PPRA argued that this scale of transactions and institutional integration demonstrates full operational functionality and contradicts claims of system failure. It also claimed that EPADS 2.0 has already been deployed within federal departments and is functioning with measurable activity, including 14,511 vendors and 1,578 procuring agencies registered, along with thousands of procurements at various stages from planning to evaluation and award.

The nationwide rollout of EPADS 2.0 is scheduled for July 2026, followed by planned integration of Open Contracting Data Standards and monitoring modules in September 2026 and donor-funded procurement workflows in October 2026.

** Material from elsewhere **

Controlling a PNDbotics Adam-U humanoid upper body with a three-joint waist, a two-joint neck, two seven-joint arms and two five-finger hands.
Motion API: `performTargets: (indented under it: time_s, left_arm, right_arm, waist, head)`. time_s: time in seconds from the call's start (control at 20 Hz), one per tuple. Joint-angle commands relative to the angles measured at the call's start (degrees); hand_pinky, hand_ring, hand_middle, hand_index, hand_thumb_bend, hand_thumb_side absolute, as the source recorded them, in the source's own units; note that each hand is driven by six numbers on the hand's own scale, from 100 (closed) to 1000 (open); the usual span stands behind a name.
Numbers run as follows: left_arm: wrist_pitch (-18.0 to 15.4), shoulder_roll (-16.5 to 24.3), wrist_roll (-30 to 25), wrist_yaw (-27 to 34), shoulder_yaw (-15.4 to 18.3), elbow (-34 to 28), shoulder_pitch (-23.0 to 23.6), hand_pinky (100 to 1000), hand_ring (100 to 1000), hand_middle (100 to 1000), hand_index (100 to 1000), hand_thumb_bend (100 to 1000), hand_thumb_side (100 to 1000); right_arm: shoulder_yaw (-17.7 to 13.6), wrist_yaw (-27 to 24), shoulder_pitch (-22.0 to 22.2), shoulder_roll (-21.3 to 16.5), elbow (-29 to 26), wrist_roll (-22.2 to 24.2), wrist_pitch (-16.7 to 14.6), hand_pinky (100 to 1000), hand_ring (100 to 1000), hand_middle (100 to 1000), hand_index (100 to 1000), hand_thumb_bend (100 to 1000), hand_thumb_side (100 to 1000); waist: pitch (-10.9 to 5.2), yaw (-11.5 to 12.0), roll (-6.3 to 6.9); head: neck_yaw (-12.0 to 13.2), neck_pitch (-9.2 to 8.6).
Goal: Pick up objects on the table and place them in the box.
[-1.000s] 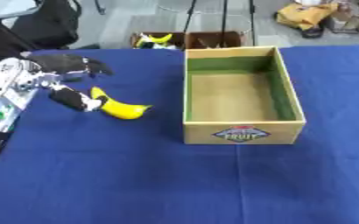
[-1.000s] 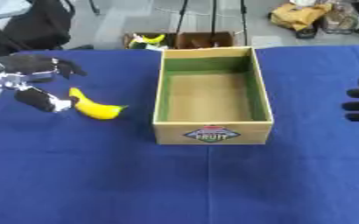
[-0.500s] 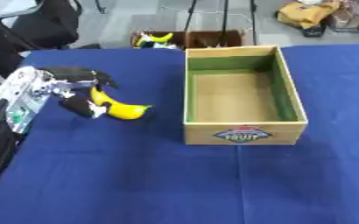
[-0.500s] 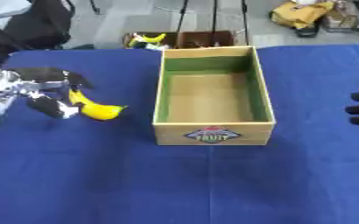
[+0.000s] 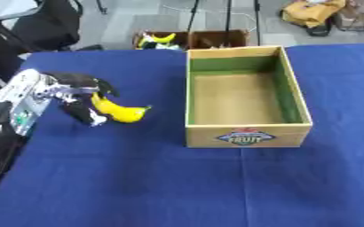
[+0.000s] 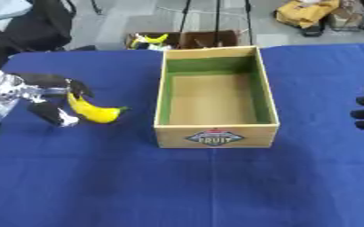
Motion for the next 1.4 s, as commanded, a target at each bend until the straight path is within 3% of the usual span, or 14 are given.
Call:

On concerns regarding rising procurement cancellations, PPRA clarified that cancellations are permitted under Rule 33 of the Public Procurement Rules 2004, which allows procuring agencies to reject all bids before acceptance. It said such decisions may result from budget constraints, withdrawal of schemes, administrative requirements, non-responsive bids, or single-bid participation.

EPADS only records these decisions in real time for transparency and audit purposes, and linking cancellations to system malfunction is inaccurate, the authority claimed.

PPRA also said its institutional reforms include the recruitment of specialists through competitive processes under approved service regulations, along with capacity-building programs conducted in collaboration with the International Training Centre of the International Labour Organization in Turin.

The authority added that these reforms have strengthened governance, monitoring, and digital procurement capacity.

The authority further mentioned a World Bank assessment describing EPADS as internationally compliant, secure, and suitable for multilateral development bank procurement standards.